My working day usually starts at 9:30am, checking my meeting schedule for the day while drinking coffee! Most days we have a team daily planning meeting call at around 10am. One of the things I learned very quickly in my role with OpenSky, is that communication is one of the major success factors in any project. As a data scientist, I not only interact with my ‘data’ team members (who are incredible people by the way 😊), but I also collaborate on projects and tasks across multiple departments. Analytics is more than just coding and data modelling – it combines the human element of knowledge and science.
That’s why I usually spend 20% of my time analysing the project objectives and requirements from a business perspective, creating documentation, conducting a series of interviews with stakeholders, and finally transforming this knowledge into a plan. Armed with business knowledge, a plan and caffeine, I am ready for the next phase: data understanding. To begin with, I start gathering the data. It usually comes from multiple sources and in various shapes. Early data discovery helps me to find key insights and links, but most importantly it tells me whether the data I am looking at is representative of the business problem I am trying to solve.
“Analytics is more than just coding, and data modelling. It combines the human element of knowledge and science.”
Shortly after this, one thing that I am constantly faced with is that the data I am reviewing, is not in the best shape and usually far from perfect. Finding and cleansing dirty, noisy or missing data, takes around 60-80% of my time each day. After following multiple steps preparing data, I can finally start building and evaluating the models. I repeat the steps until I am happy with the results and the model can be deployed. This will keep me busy for the rest of the day.

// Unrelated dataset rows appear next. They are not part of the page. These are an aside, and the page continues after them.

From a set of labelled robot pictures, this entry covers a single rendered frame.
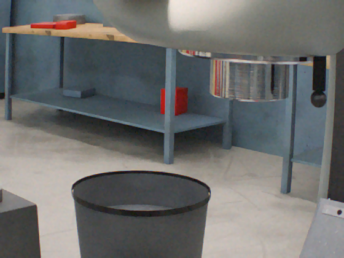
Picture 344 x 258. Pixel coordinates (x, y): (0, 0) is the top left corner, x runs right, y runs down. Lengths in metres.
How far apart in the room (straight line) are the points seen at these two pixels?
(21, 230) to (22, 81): 7.25
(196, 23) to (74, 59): 6.85
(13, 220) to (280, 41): 0.42
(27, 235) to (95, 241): 1.68
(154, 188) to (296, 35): 2.40
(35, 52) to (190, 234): 5.49
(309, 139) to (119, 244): 3.28
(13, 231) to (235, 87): 0.36
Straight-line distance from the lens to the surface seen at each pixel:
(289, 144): 4.61
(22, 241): 0.73
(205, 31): 0.35
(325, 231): 0.85
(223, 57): 0.40
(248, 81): 0.41
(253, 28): 0.35
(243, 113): 5.80
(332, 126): 0.85
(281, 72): 0.42
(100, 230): 2.37
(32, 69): 7.78
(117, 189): 2.74
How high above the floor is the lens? 1.35
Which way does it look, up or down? 12 degrees down
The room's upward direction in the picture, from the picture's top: 1 degrees clockwise
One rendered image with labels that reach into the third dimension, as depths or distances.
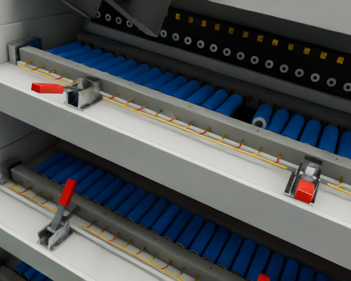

On a daily basis, I use T-SQL to fetch and analyse the data, RStudio for data cleansing and profiling, PySpark to create a data models and SQL Server Integration Services for data extraction, transformation and loading. I develop SQL Server Reporting Services (SSRS) reports and create cubes from scratch using Analysis Services. I use Azure Cognitive Services to build intelligent algorithms into apps and bots and Power BI for data visualisation which brings the data to life.
At OpenSky Data Systems I am always challenged with interesting projects and encouraged to generate and develop ideas. By finding meaning and value to data and enabling users to interact with it, I can support a wide range of evidence-based decisions which need to be taken. Depending on the needs of our clients my goal is always to make data more understandable, useful and accessible. I think that nowadays we are all suffering from information overload and the same applies to businesses. By visualising data, I can find and concentrate on information that needs attention. I can tell the story and bring everyone’s attention to the important patterns and connections between numbers that could be scattered across multiple reports.
If you consider a career in Data Science, I believe Andrew Ng is among one of the most influential people in the field and his Machine Learning course on Coursera is a fantastic introduction to the topic https://www.coursera.org/learn/machine-learning. If you are interested in data visualisation, I would recommend “Visualize This: The Flowing Data Guide to Design, Visualization, and Statistics” by Nathan Yau which offers insight into a practical guide on real-world examples.